When Alan Kay started his PhD at U of Utah, he was given Sutherland's
dissertation to start off with (where Sutherland was a professor). That
eventually led to his ground breaking Dynapad concept.

Anyways, back then, everyone knew everyone.

------
chiachun
I believe that SICP should also be counted as one itself.

------
randomsearch
"50 ways that MIT has transformed computer science"

This is really misleading and makes MIT look bad. It's just spin.

MIT has done plenty of great work; there is no need to try to take credit for
things that they really can't lay claim to.

Many examples elsewhere in the comments, but I'll throw in that Ethernet was
not invented at MIT. I know the main title now says "MIT-related", but the
article is not so modest.

------
christiansmith
#24 caught my attention with the poem/song about the algorithm behind the
Spanning Tree Protocol:
[https://www.youtube.com/watch?v=iE_AbM8ZykI](https://www.youtube.com/watch?v=iE_AbM8ZykI)
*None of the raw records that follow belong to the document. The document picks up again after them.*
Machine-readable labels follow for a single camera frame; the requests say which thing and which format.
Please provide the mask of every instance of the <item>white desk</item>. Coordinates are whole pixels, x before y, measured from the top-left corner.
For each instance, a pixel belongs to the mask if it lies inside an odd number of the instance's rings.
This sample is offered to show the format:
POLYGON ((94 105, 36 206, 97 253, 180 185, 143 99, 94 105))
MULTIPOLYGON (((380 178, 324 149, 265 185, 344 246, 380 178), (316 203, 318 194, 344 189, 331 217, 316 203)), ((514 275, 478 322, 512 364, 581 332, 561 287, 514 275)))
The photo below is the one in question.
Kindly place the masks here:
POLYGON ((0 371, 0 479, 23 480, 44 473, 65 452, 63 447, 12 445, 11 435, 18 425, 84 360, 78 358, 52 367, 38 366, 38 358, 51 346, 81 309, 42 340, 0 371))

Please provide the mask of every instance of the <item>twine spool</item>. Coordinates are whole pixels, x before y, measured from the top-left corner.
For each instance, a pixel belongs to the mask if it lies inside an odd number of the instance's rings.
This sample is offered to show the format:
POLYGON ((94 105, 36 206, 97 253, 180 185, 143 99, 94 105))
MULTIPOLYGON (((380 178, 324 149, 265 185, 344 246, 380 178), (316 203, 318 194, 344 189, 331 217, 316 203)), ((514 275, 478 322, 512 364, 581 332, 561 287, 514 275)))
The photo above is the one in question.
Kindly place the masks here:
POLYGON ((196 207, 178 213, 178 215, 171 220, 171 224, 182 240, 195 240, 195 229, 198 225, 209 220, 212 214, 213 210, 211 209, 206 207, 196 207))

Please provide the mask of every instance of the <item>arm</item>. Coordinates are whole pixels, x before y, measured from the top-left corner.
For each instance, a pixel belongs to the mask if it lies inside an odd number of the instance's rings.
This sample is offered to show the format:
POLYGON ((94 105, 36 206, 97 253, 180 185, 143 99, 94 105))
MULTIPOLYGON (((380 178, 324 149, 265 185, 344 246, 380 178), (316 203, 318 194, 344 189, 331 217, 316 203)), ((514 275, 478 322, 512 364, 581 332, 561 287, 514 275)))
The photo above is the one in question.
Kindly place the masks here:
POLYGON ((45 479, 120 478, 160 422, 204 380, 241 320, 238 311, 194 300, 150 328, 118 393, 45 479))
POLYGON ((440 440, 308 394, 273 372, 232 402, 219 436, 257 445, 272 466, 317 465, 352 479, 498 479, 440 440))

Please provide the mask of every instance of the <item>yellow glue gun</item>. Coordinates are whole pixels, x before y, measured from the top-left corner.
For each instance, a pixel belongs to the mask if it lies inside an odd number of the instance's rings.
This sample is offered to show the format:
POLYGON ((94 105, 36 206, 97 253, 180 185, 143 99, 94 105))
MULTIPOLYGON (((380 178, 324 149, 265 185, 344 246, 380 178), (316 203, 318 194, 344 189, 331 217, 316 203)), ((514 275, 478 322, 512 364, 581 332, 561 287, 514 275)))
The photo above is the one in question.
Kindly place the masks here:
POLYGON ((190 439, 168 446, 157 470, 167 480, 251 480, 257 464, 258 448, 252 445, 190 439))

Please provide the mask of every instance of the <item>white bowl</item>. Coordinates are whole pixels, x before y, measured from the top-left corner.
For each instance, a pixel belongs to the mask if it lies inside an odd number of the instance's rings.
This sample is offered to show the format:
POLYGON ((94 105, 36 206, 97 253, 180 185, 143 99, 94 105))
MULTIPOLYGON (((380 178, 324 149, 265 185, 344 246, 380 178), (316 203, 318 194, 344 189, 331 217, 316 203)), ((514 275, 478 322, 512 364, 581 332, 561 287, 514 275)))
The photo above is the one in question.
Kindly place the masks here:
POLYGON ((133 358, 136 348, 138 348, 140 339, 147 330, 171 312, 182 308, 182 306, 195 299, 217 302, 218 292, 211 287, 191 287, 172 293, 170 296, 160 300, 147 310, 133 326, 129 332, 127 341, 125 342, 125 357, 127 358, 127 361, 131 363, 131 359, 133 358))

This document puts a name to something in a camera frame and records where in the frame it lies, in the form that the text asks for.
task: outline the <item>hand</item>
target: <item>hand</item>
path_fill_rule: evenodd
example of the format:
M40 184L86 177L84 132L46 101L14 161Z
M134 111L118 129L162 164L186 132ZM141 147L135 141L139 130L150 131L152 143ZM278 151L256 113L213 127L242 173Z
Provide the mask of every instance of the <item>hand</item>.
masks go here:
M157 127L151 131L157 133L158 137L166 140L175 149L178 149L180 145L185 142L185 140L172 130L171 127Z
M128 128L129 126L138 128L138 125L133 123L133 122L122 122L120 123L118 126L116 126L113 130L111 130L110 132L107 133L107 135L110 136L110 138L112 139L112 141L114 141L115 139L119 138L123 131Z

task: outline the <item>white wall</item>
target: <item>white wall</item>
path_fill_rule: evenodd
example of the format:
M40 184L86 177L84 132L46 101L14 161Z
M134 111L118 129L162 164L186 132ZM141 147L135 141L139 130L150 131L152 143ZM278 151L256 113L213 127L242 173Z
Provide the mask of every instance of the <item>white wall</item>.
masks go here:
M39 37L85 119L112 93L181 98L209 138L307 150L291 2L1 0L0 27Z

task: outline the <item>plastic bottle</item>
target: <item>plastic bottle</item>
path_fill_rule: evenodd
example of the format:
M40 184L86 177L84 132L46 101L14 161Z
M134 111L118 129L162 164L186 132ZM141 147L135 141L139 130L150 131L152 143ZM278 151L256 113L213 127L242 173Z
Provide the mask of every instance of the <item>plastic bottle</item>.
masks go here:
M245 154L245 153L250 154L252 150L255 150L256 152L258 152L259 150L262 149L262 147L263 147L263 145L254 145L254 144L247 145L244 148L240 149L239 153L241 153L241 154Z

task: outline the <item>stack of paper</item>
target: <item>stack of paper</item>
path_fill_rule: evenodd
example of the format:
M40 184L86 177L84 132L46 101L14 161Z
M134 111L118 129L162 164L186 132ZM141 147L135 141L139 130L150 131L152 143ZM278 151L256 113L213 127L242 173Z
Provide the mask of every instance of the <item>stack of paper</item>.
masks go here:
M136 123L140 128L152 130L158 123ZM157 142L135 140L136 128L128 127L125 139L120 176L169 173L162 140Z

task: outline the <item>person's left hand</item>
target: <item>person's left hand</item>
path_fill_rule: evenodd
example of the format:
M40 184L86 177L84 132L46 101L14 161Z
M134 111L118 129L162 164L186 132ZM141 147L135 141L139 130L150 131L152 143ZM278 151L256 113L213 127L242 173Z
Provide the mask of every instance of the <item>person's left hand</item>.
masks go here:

Somewhere in between music school and programming for a living, I had the
superficially nonsensical epiphany that algorithms and data structures were
essentially music... just another language for expressing ideas about
combinations and time. It's interesting to see this other perspective... an
algorithm expressed as a song for the purpose of clearly communicating how it
works.

The interview with Radia Perlman is a good read too:
[http://www.theatlantic.com/technology/archive/2014/03/radia-...](http://www.theatlantic.com/technology/archive/2014/03/radia-
perlman-dont-call-me-the-mother-of-the-internet/284146/)

------
kercker
The title should be "50 ways that MIT has transformed computer industry". Not
too much are about "computer science". To say that MIT has transformed
computer industry, it should include include someone like Leslie Lamport.

------
rbanffy
So, Lisp machines get a mention, but Lisp itself does not.

Who writes these things?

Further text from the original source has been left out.